ETS is a robust in-memory store for Elixir and Erlang objects that comes included. ETS is capable of storing large amounts of data and offers constant time data access.

Tables in ETS are created and owned by individual processes. When an owner process terminates, its tables are destroyed. You can have as many ETS table as you want, the only limit is the server memory. A limit can be specified using the ERL_MAX_ETS_TABLES environment variable.

Creating Tables

Tables are created with new/2, which accepts a table name, and a set of options, and returns a table identifier that we can use in subsequent operations.

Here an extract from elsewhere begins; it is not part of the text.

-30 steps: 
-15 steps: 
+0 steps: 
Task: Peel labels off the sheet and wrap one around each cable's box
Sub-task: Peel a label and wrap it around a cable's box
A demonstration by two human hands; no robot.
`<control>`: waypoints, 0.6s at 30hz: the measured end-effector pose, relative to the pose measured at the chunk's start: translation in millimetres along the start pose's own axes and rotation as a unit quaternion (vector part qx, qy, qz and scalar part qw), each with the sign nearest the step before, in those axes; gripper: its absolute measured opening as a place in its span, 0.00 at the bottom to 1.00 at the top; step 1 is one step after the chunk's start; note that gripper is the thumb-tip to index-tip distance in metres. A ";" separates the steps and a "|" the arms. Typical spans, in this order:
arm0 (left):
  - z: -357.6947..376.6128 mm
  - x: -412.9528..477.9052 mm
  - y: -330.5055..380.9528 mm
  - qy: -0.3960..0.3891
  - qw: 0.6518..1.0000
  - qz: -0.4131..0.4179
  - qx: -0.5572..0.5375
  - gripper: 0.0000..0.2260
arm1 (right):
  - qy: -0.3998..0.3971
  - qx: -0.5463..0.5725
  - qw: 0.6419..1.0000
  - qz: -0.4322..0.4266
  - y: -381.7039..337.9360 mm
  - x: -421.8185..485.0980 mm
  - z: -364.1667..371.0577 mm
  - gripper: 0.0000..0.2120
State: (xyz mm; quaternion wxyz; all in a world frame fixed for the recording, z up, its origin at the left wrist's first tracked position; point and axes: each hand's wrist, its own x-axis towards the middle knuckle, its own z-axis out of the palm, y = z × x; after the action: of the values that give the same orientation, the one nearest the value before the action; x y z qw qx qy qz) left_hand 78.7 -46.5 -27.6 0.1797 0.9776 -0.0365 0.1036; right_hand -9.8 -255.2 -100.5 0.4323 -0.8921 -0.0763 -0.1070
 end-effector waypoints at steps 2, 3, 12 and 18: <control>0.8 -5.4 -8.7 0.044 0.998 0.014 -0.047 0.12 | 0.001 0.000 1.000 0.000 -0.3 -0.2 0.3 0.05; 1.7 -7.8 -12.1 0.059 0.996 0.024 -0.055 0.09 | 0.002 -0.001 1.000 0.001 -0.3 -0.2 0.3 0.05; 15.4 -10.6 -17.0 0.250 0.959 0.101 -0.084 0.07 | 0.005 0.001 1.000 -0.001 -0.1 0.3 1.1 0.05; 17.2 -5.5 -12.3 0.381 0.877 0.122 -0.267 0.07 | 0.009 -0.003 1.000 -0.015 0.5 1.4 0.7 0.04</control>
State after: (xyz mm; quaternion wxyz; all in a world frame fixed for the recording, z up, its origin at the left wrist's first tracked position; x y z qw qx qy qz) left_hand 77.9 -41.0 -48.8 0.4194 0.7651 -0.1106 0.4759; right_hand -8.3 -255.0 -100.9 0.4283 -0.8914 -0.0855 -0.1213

For our example we’ll create a table to store and look up users by their nickname:

iex> table = :ets.new(:user_lookup, [:set, :protected])
8212

Much like GenServers, there is a way to access ETS tables by name rather than identifier. To do this we need to include the :named_table option. Then we can access our table directly by name:

iex> :ets.new(:user_lookup, [:set, :protected, :named_table])
:user_lookup

Table Types

There are four types of tables available in ETS:

Access Controls

Access control in ETS is similar to access control within modules:

Race Conditions

If more than one process can write to a table - whether via :public access or by messages to the owning process - race conditions are possible. For example, two processes each read a counter value of 0, increment it, and write 1; the end result reflects only a single increment.

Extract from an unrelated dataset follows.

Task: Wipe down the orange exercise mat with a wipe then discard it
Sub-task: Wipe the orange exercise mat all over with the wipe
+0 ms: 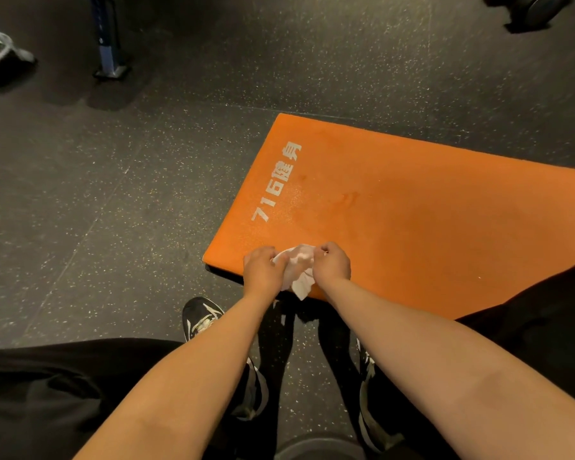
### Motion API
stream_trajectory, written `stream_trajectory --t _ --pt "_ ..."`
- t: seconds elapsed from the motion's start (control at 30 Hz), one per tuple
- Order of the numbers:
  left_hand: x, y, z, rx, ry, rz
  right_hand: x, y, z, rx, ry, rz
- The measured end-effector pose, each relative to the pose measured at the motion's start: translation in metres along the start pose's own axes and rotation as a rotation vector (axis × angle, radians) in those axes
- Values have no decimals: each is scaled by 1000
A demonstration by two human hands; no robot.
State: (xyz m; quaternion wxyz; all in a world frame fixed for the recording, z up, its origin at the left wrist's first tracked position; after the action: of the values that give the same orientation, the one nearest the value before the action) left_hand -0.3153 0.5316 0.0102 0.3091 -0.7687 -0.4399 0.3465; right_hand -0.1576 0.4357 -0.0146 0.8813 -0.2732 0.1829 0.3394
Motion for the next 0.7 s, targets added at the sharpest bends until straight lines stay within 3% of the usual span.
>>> stream_trajectory --t 0.1,0.3,0.5,0.7 --pt "-7 5 -5 -102 -26 44 -1 4 -4 -30 11 -6" --pt "-11 10 -8 -68 -53 90 0 -2 -7 52 65 -53" --pt "-16 20 -20 -124 -2 138 -5 14 2 213 30 78" --pt "-15 25 -19 -256 -46 192 -6 18 2 322 77 107"
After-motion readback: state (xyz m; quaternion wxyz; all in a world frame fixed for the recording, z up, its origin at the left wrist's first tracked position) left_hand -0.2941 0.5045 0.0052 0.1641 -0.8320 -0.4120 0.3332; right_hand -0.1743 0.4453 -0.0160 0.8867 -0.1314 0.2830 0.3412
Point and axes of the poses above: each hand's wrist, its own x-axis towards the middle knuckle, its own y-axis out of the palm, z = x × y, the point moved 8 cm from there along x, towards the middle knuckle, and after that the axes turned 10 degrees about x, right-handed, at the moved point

For counters specifically, :ets.update_counter/3 provides for atomic update-and-read. For other cases, it may be necessary for the owner process to perform custom atomic operations in response to messages, such as “add this value to the list at key :results“.

Inserting data

ETS has no schema. The only limitation is that data must be stored as a tuple whose first element is the key. To add new data we can use insert/2:

iex> :ets.insert(:user_lookup, {"doomspork", "Sean", ["Elixir", "Ruby", "Java"]})
true

When we use insert/2 with a set or ordered_set existing data will be replaced. To avoid this there is insert_new/2 which returns false for existing keys:

iex> :ets.insert_new(:user_lookup, {"doomspork", "Sean", ["Elixir", "Ruby", "Java"]})
false
iex> :ets.insert_new(:user_lookup, {"3100", "", ["Elixir", "Ruby", "JavaScript"]})
true

Data Retrieval

ETS offers us a few convenient and flexible ways to retrieve our stored data. We’ll look at how to retrieve data by key and through different forms of pattern matching.

The most efficient, and ideal, retrieval method is key lookup. While useful, matching iterates through the table and should be used sparingly especially for very large data sets.

Key Lookup

Given a key, we can use lookup/2 to retrieve all records with that key:

iex> :ets.lookup(:user_lookup, "doomspork")
[{"doomspork", "Sean", ["Elixir", "Ruby", "Java"]}]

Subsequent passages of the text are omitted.